START DATA RECORDS
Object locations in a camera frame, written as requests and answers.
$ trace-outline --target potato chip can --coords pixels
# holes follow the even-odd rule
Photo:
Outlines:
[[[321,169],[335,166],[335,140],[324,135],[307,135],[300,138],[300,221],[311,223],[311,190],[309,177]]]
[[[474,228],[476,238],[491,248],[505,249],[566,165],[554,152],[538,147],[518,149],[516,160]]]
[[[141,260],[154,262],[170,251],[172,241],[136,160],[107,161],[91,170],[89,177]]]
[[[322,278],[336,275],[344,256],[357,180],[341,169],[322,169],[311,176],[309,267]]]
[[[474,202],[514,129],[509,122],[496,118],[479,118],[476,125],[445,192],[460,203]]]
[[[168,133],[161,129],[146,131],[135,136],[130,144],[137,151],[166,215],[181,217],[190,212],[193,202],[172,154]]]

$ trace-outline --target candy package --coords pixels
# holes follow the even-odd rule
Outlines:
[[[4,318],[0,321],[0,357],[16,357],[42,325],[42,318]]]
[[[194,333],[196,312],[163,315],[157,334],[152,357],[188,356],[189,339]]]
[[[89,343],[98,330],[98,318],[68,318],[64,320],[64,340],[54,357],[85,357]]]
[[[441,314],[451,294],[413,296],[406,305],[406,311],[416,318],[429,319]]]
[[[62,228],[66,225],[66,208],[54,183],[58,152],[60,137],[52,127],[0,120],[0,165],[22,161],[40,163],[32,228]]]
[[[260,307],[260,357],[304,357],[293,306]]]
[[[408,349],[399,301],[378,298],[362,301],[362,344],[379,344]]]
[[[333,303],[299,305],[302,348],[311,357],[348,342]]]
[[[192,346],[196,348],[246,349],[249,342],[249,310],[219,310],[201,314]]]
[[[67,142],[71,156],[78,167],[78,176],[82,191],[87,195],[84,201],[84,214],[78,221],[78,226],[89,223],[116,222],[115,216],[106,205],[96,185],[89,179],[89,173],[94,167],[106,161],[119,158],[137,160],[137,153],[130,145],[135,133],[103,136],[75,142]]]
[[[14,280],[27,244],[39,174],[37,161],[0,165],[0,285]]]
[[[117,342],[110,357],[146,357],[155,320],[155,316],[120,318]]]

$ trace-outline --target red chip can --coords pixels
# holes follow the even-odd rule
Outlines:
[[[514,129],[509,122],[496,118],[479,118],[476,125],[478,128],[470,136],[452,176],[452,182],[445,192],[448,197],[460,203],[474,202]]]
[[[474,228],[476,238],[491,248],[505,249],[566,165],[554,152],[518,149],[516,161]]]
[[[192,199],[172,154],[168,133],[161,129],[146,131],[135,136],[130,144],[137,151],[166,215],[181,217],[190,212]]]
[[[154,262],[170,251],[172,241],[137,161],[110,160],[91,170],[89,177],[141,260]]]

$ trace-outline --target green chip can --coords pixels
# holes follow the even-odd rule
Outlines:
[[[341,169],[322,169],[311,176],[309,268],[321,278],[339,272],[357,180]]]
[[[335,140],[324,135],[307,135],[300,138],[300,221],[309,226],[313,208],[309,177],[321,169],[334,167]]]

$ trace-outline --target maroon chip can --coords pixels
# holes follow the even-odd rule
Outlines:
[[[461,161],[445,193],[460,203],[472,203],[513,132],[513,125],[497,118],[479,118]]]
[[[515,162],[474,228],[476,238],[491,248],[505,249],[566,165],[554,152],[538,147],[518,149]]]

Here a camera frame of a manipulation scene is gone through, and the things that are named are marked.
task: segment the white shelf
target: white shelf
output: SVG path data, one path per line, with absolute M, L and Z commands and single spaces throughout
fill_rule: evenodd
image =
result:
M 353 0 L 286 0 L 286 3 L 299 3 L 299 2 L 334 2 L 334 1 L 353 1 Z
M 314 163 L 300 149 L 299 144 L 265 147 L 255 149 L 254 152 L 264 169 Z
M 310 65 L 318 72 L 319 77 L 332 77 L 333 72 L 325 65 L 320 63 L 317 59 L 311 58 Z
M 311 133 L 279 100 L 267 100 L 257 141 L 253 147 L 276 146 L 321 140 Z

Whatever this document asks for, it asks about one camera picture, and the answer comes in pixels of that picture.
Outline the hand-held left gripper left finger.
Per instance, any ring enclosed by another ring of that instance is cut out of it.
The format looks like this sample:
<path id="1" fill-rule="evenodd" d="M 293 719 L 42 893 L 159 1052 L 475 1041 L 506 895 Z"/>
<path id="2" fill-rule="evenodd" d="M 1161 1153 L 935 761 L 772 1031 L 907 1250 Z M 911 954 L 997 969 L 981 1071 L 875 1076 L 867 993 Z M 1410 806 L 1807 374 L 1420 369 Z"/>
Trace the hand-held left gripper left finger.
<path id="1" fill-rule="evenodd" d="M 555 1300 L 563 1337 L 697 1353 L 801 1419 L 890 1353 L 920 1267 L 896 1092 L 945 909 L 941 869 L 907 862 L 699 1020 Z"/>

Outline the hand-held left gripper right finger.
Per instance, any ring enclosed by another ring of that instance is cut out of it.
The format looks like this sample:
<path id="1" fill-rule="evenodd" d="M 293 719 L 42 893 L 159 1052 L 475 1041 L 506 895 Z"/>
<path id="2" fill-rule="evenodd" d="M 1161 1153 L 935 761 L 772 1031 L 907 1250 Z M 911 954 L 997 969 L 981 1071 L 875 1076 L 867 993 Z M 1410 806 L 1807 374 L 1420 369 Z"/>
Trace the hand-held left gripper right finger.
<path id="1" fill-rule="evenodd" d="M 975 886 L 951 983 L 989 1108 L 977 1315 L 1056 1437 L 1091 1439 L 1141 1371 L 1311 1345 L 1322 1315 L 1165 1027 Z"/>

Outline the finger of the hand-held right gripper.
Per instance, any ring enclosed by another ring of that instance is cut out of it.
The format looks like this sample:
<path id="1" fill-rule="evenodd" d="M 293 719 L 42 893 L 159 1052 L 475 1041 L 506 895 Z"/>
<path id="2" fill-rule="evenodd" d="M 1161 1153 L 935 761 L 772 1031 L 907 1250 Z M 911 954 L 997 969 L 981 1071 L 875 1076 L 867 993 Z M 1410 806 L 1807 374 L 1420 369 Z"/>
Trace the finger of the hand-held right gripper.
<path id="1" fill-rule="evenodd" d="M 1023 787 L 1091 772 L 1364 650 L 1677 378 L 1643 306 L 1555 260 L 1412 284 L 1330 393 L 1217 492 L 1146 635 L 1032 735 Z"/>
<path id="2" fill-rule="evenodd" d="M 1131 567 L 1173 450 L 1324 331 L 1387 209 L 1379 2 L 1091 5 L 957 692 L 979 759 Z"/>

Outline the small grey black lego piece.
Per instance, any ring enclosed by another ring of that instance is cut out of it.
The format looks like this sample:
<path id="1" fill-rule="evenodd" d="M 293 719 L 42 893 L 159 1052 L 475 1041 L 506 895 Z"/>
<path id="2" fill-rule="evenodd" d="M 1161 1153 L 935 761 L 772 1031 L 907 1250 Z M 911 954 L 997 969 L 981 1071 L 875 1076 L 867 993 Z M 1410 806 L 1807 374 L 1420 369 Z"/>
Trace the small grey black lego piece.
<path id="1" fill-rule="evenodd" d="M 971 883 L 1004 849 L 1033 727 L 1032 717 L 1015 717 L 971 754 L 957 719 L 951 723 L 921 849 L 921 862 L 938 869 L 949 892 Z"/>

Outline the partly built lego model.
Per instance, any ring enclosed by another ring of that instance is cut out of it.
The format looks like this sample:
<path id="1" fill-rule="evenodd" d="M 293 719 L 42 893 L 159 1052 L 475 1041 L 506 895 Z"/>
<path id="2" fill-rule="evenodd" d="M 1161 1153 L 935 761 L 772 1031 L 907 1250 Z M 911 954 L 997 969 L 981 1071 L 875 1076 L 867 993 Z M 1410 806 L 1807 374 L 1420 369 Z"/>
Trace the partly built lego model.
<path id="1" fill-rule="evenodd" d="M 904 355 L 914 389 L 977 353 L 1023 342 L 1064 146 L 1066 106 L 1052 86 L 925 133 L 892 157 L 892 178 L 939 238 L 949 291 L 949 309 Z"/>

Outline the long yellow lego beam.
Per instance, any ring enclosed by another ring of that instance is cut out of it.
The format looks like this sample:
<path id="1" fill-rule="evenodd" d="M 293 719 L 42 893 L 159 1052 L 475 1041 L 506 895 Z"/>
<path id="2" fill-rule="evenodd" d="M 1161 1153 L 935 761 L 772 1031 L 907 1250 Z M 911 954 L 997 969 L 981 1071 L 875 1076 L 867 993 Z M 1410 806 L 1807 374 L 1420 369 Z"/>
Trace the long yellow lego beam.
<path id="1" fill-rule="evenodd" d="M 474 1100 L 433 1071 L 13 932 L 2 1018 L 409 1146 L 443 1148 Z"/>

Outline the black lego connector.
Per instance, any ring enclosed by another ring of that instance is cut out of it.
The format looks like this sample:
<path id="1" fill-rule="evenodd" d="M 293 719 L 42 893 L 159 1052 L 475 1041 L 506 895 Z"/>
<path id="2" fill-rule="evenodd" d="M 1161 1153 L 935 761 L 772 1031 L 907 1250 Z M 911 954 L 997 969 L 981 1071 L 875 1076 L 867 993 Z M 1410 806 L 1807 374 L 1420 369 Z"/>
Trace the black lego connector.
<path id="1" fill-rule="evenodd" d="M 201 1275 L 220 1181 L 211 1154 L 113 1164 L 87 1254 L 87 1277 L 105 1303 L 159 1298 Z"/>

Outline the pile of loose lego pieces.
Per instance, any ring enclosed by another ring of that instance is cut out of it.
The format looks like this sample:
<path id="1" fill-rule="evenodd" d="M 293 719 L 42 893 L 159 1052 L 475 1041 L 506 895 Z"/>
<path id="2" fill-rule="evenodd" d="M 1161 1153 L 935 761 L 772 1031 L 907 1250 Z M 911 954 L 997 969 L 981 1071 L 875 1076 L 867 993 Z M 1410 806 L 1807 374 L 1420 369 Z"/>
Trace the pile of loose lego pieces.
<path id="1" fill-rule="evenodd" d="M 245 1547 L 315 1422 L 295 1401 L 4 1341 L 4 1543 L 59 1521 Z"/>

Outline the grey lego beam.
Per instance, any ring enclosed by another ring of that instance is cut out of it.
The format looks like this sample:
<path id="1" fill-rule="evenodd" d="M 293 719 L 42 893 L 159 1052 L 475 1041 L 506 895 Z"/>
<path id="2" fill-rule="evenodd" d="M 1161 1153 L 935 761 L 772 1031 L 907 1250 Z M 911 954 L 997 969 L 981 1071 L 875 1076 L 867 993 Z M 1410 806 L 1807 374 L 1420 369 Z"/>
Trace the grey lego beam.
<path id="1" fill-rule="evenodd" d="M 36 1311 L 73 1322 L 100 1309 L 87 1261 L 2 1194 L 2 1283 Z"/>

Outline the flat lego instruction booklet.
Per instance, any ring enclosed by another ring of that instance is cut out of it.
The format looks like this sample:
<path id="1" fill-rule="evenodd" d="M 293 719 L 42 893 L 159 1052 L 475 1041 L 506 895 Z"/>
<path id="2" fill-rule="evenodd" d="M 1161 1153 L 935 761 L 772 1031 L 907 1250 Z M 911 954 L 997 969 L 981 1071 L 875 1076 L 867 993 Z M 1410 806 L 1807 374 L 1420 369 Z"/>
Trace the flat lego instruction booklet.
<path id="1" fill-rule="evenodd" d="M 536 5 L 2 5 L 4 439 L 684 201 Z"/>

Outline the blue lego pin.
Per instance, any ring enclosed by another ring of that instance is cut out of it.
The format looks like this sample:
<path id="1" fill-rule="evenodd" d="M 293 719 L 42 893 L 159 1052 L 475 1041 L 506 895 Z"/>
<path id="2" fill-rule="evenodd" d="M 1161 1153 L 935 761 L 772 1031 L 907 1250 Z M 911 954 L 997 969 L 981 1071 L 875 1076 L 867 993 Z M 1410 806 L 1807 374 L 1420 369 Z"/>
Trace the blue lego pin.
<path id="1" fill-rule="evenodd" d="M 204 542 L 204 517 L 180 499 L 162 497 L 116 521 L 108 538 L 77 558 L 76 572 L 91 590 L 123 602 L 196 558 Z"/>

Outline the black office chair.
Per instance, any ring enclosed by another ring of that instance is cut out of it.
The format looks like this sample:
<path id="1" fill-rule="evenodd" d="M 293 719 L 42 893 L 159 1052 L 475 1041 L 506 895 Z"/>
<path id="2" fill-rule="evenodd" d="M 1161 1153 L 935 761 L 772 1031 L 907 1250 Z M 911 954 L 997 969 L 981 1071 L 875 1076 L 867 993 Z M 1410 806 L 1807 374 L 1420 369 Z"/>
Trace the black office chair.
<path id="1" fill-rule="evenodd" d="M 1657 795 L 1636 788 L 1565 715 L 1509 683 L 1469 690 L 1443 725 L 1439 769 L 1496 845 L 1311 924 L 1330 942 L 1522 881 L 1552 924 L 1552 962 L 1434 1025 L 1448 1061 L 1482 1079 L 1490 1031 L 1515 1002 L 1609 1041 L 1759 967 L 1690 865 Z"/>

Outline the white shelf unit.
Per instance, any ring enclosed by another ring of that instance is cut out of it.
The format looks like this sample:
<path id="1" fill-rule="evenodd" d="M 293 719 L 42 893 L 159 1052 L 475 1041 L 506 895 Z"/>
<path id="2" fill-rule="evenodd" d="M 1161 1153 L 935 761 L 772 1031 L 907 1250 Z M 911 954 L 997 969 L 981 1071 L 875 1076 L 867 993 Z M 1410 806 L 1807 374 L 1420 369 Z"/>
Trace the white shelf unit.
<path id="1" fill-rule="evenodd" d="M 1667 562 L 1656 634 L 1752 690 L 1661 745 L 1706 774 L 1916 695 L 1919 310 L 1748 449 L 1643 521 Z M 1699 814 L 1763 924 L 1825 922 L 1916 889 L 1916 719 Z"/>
END DATA RECORDS
▸ **ACTIVITY**
When a line holds the string "pixels", pull it out of the listing.

▸ **TASK RESULT**
$ trace-outline --target potato chip can --coords pixels
$ trace-outline --target candy package --coords pixels
$ trace-outline --target red chip can --coords pixels
$ trace-outline --target green chip can --coords pixels
$ trace-outline --target maroon chip can --coords pixels
Whatever this document asks for, it asks about one camera picture, and the answer comes in pixels of that picture.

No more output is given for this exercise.